Reputation: 315
I have a mysql database with a simple table named item. Item contains the following fields and has 55,000 records:
ID (PK) Description (INNODB FULL TEXT) DATE
By design i am forced to index all the way down to 1 character words since some descriptions contain names such as Item 1 a 2 42 where the spaces MUST be kept intact. I am running a full text search against this table and here are my results for the following code:
Select ID, Description, Date
From Item
WHERE date > DATE_SUB(NOW(), INTERVAL 15 MONTH)
AND description LIKE CONCAT('%item 1 2 a 4%')

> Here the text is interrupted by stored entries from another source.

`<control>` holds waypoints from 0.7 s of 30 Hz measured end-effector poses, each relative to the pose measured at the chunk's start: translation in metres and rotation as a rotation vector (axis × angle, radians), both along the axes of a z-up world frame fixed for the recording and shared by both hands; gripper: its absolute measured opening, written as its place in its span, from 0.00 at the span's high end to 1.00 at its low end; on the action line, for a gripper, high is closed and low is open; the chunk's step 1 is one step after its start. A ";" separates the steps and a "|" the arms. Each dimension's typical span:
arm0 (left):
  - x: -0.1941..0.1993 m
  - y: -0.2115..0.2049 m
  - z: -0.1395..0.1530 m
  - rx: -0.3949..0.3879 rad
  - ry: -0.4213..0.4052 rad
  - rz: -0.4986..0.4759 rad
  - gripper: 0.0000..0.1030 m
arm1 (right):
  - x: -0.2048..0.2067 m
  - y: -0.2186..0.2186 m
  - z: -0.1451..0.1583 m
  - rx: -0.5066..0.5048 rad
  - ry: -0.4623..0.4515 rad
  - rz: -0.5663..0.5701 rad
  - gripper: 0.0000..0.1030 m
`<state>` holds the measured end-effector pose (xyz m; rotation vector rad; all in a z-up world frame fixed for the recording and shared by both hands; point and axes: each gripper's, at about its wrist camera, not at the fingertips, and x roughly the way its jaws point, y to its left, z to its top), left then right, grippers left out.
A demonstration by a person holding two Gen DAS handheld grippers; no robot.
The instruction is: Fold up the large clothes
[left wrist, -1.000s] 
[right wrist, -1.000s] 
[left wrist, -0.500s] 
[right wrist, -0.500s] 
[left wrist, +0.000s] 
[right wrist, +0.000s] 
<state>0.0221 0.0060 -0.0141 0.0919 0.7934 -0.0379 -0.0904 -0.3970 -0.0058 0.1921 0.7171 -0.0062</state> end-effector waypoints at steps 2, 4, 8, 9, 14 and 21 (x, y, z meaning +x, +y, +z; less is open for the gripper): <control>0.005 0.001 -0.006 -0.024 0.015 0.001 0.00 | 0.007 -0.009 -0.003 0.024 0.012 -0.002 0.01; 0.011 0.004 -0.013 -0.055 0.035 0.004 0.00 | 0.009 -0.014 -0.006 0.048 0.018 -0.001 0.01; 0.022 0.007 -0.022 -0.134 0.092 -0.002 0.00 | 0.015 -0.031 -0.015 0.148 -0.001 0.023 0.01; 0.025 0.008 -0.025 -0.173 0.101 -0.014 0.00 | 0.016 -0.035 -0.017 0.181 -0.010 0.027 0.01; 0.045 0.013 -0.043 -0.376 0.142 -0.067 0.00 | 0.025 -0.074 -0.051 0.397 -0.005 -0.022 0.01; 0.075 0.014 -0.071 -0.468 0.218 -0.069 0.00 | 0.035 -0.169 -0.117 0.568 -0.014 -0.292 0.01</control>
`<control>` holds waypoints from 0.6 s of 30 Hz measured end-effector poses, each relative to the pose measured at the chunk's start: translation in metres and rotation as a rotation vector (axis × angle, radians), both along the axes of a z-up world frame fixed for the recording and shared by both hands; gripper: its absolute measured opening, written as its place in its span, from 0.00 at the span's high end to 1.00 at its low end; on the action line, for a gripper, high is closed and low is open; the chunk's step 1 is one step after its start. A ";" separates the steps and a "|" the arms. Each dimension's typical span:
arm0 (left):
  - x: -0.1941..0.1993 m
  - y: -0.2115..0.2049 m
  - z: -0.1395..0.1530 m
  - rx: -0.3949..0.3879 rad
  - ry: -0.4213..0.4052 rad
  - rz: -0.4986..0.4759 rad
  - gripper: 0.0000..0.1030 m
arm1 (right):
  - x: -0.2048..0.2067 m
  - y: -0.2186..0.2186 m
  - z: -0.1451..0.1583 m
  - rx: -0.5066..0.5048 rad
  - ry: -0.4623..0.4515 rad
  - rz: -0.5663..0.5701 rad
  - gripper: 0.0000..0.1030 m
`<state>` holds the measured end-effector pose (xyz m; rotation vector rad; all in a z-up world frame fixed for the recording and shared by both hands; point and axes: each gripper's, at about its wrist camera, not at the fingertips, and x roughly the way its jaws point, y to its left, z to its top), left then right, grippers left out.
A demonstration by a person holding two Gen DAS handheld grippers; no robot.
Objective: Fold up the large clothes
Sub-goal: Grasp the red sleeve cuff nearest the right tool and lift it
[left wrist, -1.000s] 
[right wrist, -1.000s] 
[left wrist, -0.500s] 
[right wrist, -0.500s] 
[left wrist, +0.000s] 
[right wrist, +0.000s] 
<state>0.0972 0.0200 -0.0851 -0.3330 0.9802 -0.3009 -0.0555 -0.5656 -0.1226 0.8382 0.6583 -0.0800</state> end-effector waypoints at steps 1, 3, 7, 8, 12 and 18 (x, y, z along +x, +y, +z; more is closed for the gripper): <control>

AND MATCH (description) AGAINST ('+item +1 +2 +a +4' in boolean mode);
This Query returns in 1.2 seconds. However, once i add the following proximity search to the query my return time goes through the roof:
Select ID, Description, Date
From Item
WHERE date > DATE_SUB(NOW(), INTERVAL 15 MONTH)
AND description LIKE ('%item%')
AND MATCH (description) AGAINST ('+item +1 +2 +a +4' in boolean mode)
AND MATCH (description) AGAINST ('"1 2 a 4" @30' in boolean mode);
This Query returns in 54 seconds! The proximity search is a must to my query since i need to make sure i find "item 1 2 a" and not "item 1 2 48884848 222 a" which would be totally different. Proximity search runs a lot better when the words are more than 1 characters, but there are some circumstances that would call for a user typing in 1 character words. Is there ANYTHING else i can do that would be an alternative to proximity searching of full-text innodb but have much better performance? If there is nothing else in MYSQL, i am open to using something to integrate to give me a better proximity search (i am on windows though).
thanks!
Upvotes: 0
Views: 908
Reputation: 1
Can we use the following rewritten query?
SELECT ID, Description, Date
FROM Item
WHERE date > DATE_SUB(NOW(), INTERVAL 15 MONTH)
AND MATCH (description) AGAINST ('"1 2 a 4" @30 +item' in boolean mode);
Proximity is slow because it's complicated. Suggest you use no more than two words for proximity search. As the word number increases, the query time increases more.
Upvotes: 0
Reputation: 29759
The LIKE
condition defeats your full-text indexes. Replace the condition
description LIKE CONCAT('%item 1 2 a 4%') -- and why CONCAT() anyways?
... with
MATCH (description) AGAINST ('"item 1 2 a 4"' IN BOOLEAN MODE)
Your second condition is useless as it overlaps with the first condition (you have already filtered by the exact string "item 1 2 a 4", these rows always match '+item +1 +2 +a +4').